* [PROBLEM TO WORK ON]: Could you restate every entry word for word, leaving the pictures out?

● ● ● ●

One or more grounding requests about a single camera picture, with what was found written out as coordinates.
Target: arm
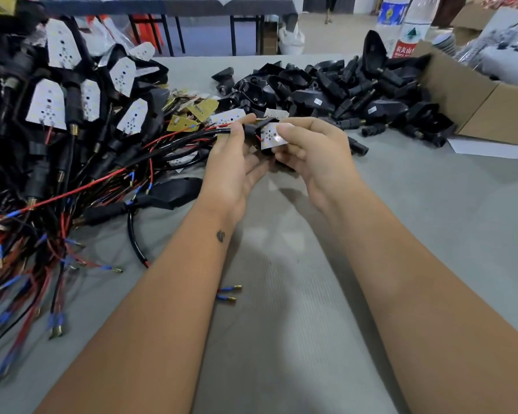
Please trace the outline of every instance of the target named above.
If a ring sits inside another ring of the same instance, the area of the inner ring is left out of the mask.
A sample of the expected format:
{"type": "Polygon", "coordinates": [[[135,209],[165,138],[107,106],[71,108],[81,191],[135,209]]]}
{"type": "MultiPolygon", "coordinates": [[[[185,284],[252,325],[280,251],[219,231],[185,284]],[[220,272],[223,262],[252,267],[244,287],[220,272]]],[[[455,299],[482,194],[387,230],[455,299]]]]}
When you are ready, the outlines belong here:
{"type": "Polygon", "coordinates": [[[35,414],[190,411],[228,243],[268,169],[243,156],[243,138],[235,124],[218,139],[200,195],[165,250],[35,414]]]}
{"type": "Polygon", "coordinates": [[[276,159],[303,175],[341,241],[411,410],[518,413],[518,332],[365,185],[344,132],[289,121],[276,159]]]}

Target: plastic bottle
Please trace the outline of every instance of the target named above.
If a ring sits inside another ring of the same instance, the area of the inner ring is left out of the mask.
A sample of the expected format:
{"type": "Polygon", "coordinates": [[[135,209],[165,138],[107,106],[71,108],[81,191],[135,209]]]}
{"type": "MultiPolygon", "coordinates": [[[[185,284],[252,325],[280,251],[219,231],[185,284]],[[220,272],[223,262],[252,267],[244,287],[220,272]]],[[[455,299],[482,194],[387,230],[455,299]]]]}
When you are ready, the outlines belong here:
{"type": "Polygon", "coordinates": [[[376,31],[382,38],[388,55],[391,55],[395,48],[395,43],[399,37],[399,29],[405,18],[405,12],[410,0],[383,0],[376,31]]]}
{"type": "Polygon", "coordinates": [[[401,25],[399,39],[393,50],[393,58],[407,58],[416,44],[426,37],[434,21],[440,0],[413,0],[401,25]]]}

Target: forearm
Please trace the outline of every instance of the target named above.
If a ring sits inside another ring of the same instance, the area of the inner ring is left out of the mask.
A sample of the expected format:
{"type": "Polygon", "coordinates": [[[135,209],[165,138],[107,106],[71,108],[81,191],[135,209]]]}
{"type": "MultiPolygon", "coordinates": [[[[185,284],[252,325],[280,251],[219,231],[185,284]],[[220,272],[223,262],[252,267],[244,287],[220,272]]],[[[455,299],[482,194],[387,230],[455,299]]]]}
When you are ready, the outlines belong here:
{"type": "Polygon", "coordinates": [[[36,413],[189,412],[233,230],[198,199],[36,413]]]}
{"type": "Polygon", "coordinates": [[[414,413],[518,413],[518,332],[359,184],[331,225],[414,413]]]}

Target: table surface
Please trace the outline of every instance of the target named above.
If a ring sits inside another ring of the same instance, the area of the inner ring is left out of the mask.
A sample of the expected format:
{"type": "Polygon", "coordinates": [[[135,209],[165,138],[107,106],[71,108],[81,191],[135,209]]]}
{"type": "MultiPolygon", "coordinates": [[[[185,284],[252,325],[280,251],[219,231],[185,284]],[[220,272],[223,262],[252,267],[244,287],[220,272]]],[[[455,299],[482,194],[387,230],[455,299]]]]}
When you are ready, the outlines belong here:
{"type": "Polygon", "coordinates": [[[296,15],[293,0],[42,0],[50,15],[165,14],[178,17],[296,15]]]}
{"type": "MultiPolygon", "coordinates": [[[[351,55],[161,61],[172,87],[212,93],[209,76],[228,66],[241,78],[265,62],[305,67],[342,57],[351,55]]],[[[391,130],[361,142],[370,147],[355,160],[366,182],[518,329],[518,160],[458,155],[448,145],[431,149],[391,130]]],[[[189,207],[138,214],[146,254],[160,253],[189,207]]],[[[143,269],[125,227],[122,218],[79,230],[86,255],[125,272],[89,271],[77,282],[63,338],[48,341],[46,320],[38,321],[20,367],[0,387],[0,414],[31,413],[138,281],[143,269]]],[[[407,412],[362,292],[302,180],[277,172],[257,184],[222,283],[242,284],[243,291],[236,305],[215,307],[194,413],[407,412]]],[[[0,348],[0,360],[6,351],[0,348]]]]}

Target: hand
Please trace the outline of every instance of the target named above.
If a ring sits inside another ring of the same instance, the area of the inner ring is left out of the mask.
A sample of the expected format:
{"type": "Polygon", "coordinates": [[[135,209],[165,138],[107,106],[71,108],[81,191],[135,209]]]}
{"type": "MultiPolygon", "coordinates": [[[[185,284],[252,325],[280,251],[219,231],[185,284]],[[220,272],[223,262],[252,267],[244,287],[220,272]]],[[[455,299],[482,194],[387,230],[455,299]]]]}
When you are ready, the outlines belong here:
{"type": "Polygon", "coordinates": [[[244,154],[242,124],[256,120],[254,114],[235,122],[230,127],[230,135],[219,135],[209,153],[205,177],[198,202],[209,209],[221,212],[228,222],[236,225],[246,211],[247,197],[268,171],[268,161],[255,154],[244,154]]]}
{"type": "Polygon", "coordinates": [[[297,171],[307,186],[311,202],[326,216],[345,206],[354,185],[361,182],[355,169],[347,135],[317,118],[288,118],[277,132],[289,144],[273,148],[281,163],[297,171]]]}

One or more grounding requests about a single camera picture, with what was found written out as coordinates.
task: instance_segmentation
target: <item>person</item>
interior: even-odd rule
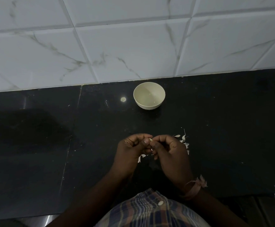
[[[148,189],[109,211],[132,177],[141,154],[153,154],[155,160],[159,159],[162,171],[193,210]],[[197,182],[200,180],[194,180],[186,147],[175,137],[131,135],[119,142],[110,171],[48,226],[248,226],[200,189]]]

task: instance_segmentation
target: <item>backsplash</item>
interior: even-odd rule
[[[0,91],[275,68],[275,0],[0,0]]]

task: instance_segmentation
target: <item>white bowl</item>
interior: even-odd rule
[[[162,86],[153,82],[142,83],[133,91],[135,102],[145,110],[153,110],[159,107],[165,96],[165,90]]]

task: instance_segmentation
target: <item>hand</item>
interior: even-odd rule
[[[169,180],[186,193],[186,183],[193,180],[185,144],[170,135],[159,135],[150,142],[155,159],[160,158],[162,170]]]
[[[151,152],[149,138],[152,138],[152,135],[135,134],[120,141],[111,171],[121,179],[132,175],[138,164],[139,156],[146,151]]]

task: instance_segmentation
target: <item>forearm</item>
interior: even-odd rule
[[[79,202],[69,207],[49,226],[94,226],[109,211],[122,182],[122,179],[110,171]]]
[[[248,226],[230,209],[202,189],[191,200],[191,204],[211,226]]]

● ● ● ●

* [EXERCISE OUTPUT]:
One or more grounding requests about a single camera picture, with what was found written out as coordinates.
Target: arm
Please trace the outline of every instance of the target named above.
If a ring sits inside another ring of the same instance, the area of the inner ring is left out of the mask.
A sample of the expected format:
{"type": "Polygon", "coordinates": [[[135,209],[165,138],[107,106],[71,108],[81,191],[135,209]]]}
{"type": "MultiPolygon", "coordinates": [[[[185,284],[252,325],[280,251],[219,231],[185,284]],[[220,272],[223,262],[252,267],[244,287],[220,272]]],[[[455,299],[482,194],[387,230],[455,299]]]]}
When you are ready, the outlines belong here:
{"type": "Polygon", "coordinates": [[[35,414],[190,411],[228,243],[268,169],[243,156],[243,138],[235,124],[218,139],[200,195],[165,250],[35,414]]]}
{"type": "Polygon", "coordinates": [[[276,159],[303,175],[341,241],[411,410],[518,413],[518,332],[365,185],[344,132],[289,121],[276,159]]]}

Target: plastic bottle
Please trace the outline of every instance of the target named above.
If a ring sits inside another ring of the same instance, the area of the inner ring is left out of the mask.
A sample of the expected format:
{"type": "Polygon", "coordinates": [[[135,209],[165,138],[107,106],[71,108],[81,191],[135,209]]]}
{"type": "MultiPolygon", "coordinates": [[[[185,284],[252,325],[280,251],[219,231],[185,284]],[[220,272],[223,262],[252,267],[244,287],[220,272]]],[[[455,299],[482,194],[387,230],[455,299]]]]}
When you are ready, the outlines belong here:
{"type": "Polygon", "coordinates": [[[376,31],[382,38],[388,55],[391,55],[395,48],[395,43],[399,37],[399,29],[405,18],[405,12],[410,0],[383,0],[376,31]]]}
{"type": "Polygon", "coordinates": [[[401,25],[399,39],[393,50],[393,58],[407,58],[416,44],[426,37],[434,21],[440,0],[413,0],[401,25]]]}

Target: forearm
Please trace the outline of every instance of the target named above.
If a ring sits inside another ring of the same instance, the area of the inner ring is left out of the mask.
A sample of the expected format:
{"type": "Polygon", "coordinates": [[[135,209],[165,138],[107,106],[71,108],[81,191],[135,209]]]}
{"type": "MultiPolygon", "coordinates": [[[[185,284],[252,325],[280,251],[219,231],[185,284]],[[220,272],[223,262],[252,267],[244,287],[220,272]]],[[[455,299],[482,194],[387,230],[455,299]]]]}
When you are ready, the outlines belong here:
{"type": "Polygon", "coordinates": [[[36,413],[189,412],[233,230],[198,199],[36,413]]]}
{"type": "Polygon", "coordinates": [[[414,413],[518,413],[518,332],[359,184],[331,225],[414,413]]]}

Target: table surface
Please trace the outline of every instance of the target named above.
If a ring sits inside another ring of the same instance, the area of the inner ring is left out of the mask.
A sample of the expected format:
{"type": "Polygon", "coordinates": [[[135,209],[165,138],[107,106],[71,108],[81,191],[135,209]]]}
{"type": "MultiPolygon", "coordinates": [[[[185,284],[252,325],[280,251],[219,231],[185,284]],[[220,272],[223,262],[252,267],[244,287],[220,272]]],[[[455,299],[482,194],[387,230],[455,299]]]]}
When you are ready, the outlines belong here:
{"type": "Polygon", "coordinates": [[[296,15],[293,0],[42,0],[50,15],[165,14],[178,17],[296,15]]]}
{"type": "MultiPolygon", "coordinates": [[[[351,55],[161,61],[172,87],[212,93],[209,76],[228,66],[241,78],[265,62],[305,67],[342,57],[351,55]]],[[[391,130],[361,142],[370,147],[355,160],[366,182],[518,329],[518,160],[458,155],[448,145],[431,149],[391,130]]],[[[189,207],[138,214],[146,254],[160,253],[189,207]]],[[[143,269],[125,227],[122,218],[79,230],[86,255],[125,272],[89,271],[77,282],[63,338],[48,341],[46,320],[38,321],[20,367],[0,387],[0,414],[31,413],[138,281],[143,269]]],[[[407,412],[362,292],[302,180],[277,172],[257,184],[222,283],[242,284],[243,291],[236,305],[215,307],[194,413],[407,412]]],[[[0,348],[0,360],[6,351],[0,348]]]]}

Target: hand
Please trace the outline of every instance of the target named above.
If a ring sits inside another ring of the same instance, the area of the inner ring is left out of the mask.
A sample of the expected format:
{"type": "Polygon", "coordinates": [[[135,209],[165,138],[107,106],[71,108],[81,191],[135,209]]]}
{"type": "MultiPolygon", "coordinates": [[[[185,284],[252,325],[280,251],[219,231],[185,284]],[[220,272],[223,262],[252,267],[244,287],[220,272]]],[[[455,299],[482,194],[387,230],[455,299]]]]}
When you are ready, the outlines belong here:
{"type": "Polygon", "coordinates": [[[244,154],[242,124],[256,120],[254,114],[235,122],[230,127],[230,135],[219,135],[209,153],[205,177],[198,202],[209,209],[221,212],[228,222],[236,225],[246,211],[247,197],[268,171],[268,161],[255,154],[244,154]]]}
{"type": "Polygon", "coordinates": [[[297,171],[307,186],[311,202],[326,216],[345,206],[354,185],[361,182],[355,169],[347,135],[317,118],[288,118],[277,132],[289,144],[273,148],[281,163],[297,171]]]}

One or more grounding requests about a single camera picture, with what was found written out as coordinates.
task: instance_segmentation
target: <item>person</item>
interior: even-odd rule
[[[148,189],[109,211],[132,177],[141,154],[153,154],[155,160],[159,159],[162,171],[193,210]],[[197,182],[200,180],[194,180],[186,147],[175,137],[131,135],[119,142],[110,171],[48,226],[248,226],[200,189]]]

task: instance_segmentation
target: <item>backsplash</item>
interior: even-odd rule
[[[0,91],[275,68],[275,0],[0,0]]]

task: instance_segmentation
target: <item>white bowl</item>
interior: even-odd rule
[[[162,86],[153,82],[142,83],[133,91],[135,102],[145,110],[153,110],[159,107],[165,96],[165,90]]]

task: instance_segmentation
target: <item>hand</item>
interior: even-odd rule
[[[169,180],[186,193],[186,183],[193,180],[185,144],[170,135],[159,135],[150,142],[155,159],[160,158],[162,170]]]
[[[151,152],[149,138],[152,138],[152,135],[135,134],[120,141],[111,171],[121,179],[132,175],[138,164],[139,156],[146,151]]]

task: instance_segmentation
target: <item>forearm</item>
interior: even-odd rule
[[[79,202],[69,207],[49,226],[94,226],[109,211],[122,182],[122,179],[110,171]]]
[[[248,226],[230,209],[202,189],[191,200],[191,204],[211,226]]]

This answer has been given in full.